**Task instructions:** Where in the entries below does "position" appear? Copy every line that has it.
___
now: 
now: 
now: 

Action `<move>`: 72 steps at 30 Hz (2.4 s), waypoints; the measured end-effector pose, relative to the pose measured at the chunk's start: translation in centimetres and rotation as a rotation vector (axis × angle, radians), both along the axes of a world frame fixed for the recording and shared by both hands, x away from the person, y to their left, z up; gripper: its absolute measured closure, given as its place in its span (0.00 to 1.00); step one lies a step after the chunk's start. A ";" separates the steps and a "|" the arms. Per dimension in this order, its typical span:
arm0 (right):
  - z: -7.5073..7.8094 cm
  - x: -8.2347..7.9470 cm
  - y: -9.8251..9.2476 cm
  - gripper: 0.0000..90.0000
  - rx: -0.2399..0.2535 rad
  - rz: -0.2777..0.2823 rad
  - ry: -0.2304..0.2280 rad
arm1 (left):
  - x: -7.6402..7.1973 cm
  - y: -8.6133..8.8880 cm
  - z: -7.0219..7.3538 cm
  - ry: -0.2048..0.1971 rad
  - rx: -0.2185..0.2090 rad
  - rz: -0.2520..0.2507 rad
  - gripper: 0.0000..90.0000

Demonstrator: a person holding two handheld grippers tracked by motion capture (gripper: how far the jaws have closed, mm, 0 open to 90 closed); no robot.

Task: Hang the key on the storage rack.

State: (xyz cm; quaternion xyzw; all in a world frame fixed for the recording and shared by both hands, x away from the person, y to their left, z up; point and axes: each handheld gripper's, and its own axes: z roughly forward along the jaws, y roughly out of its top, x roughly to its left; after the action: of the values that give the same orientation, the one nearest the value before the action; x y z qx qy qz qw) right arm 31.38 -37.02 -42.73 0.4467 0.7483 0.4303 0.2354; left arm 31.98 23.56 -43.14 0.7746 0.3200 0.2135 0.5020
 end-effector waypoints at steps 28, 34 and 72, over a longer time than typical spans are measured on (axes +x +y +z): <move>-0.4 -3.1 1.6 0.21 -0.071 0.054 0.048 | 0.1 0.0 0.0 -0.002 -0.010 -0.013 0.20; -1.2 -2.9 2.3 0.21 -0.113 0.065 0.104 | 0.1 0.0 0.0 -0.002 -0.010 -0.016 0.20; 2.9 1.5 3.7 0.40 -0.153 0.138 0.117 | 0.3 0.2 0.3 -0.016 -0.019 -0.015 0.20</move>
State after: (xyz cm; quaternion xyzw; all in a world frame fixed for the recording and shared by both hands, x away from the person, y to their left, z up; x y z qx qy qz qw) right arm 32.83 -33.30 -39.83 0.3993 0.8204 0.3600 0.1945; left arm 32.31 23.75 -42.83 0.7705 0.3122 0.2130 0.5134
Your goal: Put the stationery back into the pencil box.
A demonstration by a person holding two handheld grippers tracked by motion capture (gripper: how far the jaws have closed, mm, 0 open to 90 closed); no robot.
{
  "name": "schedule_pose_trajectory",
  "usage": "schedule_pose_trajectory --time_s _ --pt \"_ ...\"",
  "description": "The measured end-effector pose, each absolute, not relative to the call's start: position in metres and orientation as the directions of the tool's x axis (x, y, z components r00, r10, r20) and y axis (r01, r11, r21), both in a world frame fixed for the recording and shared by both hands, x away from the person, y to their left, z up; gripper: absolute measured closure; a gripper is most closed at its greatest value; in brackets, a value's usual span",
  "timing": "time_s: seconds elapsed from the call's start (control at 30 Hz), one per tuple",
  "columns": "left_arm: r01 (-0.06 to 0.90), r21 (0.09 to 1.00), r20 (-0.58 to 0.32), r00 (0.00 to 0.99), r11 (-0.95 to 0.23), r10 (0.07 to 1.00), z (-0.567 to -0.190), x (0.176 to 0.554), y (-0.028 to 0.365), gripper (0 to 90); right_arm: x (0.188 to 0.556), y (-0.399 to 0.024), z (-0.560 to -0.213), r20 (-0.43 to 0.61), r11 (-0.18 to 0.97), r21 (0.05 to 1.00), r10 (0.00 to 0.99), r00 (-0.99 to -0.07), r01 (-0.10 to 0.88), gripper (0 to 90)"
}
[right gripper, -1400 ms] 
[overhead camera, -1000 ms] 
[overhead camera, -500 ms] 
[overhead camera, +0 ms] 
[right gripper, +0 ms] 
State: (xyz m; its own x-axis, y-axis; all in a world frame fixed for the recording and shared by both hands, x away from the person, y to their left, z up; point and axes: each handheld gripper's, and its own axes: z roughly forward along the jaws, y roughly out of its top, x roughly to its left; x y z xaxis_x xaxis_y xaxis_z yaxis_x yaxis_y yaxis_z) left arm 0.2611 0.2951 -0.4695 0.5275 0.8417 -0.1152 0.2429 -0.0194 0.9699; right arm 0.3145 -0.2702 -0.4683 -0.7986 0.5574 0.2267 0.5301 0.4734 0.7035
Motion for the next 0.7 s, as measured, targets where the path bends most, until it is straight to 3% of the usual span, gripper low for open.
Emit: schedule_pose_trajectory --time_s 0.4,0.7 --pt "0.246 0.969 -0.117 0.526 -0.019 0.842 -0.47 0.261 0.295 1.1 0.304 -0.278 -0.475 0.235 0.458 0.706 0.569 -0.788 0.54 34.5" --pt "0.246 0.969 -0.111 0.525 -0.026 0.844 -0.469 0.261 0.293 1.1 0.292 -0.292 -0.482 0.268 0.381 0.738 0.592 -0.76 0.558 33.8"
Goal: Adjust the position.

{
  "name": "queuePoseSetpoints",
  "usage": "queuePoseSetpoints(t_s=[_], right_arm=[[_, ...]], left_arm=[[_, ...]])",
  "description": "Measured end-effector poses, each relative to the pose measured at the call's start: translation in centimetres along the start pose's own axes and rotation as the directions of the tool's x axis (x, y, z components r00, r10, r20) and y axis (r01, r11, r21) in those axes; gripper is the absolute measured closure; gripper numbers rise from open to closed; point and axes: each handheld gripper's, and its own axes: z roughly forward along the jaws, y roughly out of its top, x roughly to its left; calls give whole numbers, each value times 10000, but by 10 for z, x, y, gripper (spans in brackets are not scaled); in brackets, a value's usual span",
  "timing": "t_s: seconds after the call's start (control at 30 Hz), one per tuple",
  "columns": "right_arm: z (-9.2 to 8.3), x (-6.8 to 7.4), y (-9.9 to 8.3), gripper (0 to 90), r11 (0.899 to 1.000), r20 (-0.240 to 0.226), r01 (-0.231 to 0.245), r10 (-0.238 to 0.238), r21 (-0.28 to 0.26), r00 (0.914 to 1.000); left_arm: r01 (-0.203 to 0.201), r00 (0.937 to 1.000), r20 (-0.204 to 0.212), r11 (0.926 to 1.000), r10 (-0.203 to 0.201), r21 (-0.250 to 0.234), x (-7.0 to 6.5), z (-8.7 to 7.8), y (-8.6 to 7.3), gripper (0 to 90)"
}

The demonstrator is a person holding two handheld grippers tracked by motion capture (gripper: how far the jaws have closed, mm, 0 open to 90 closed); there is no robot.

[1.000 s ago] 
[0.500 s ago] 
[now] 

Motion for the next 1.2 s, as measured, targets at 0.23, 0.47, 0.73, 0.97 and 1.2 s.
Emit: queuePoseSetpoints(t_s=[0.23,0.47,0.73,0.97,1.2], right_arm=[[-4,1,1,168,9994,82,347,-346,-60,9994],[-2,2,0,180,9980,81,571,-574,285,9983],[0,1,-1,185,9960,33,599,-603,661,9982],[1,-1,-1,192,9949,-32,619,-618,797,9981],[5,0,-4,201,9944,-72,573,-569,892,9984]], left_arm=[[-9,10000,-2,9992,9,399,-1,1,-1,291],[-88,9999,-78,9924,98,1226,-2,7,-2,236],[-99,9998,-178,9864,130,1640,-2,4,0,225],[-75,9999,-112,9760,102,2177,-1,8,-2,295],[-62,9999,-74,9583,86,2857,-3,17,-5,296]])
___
**Solution to the exercise:**
  "description": "The measured end-effector pose, each absolute, not relative to the call's start: position in metres and orientation as the directions of the tool's x axis (x, y, z components r00, r10, r20) and y axis (r01, r11, r21), both in a world frame fixed for the recording and shared by both hands, x away from the person, y to their left, z up; gripper: absolute measured closure; a gripper is most closed at its greatest value; in brackets, a value's usual span",
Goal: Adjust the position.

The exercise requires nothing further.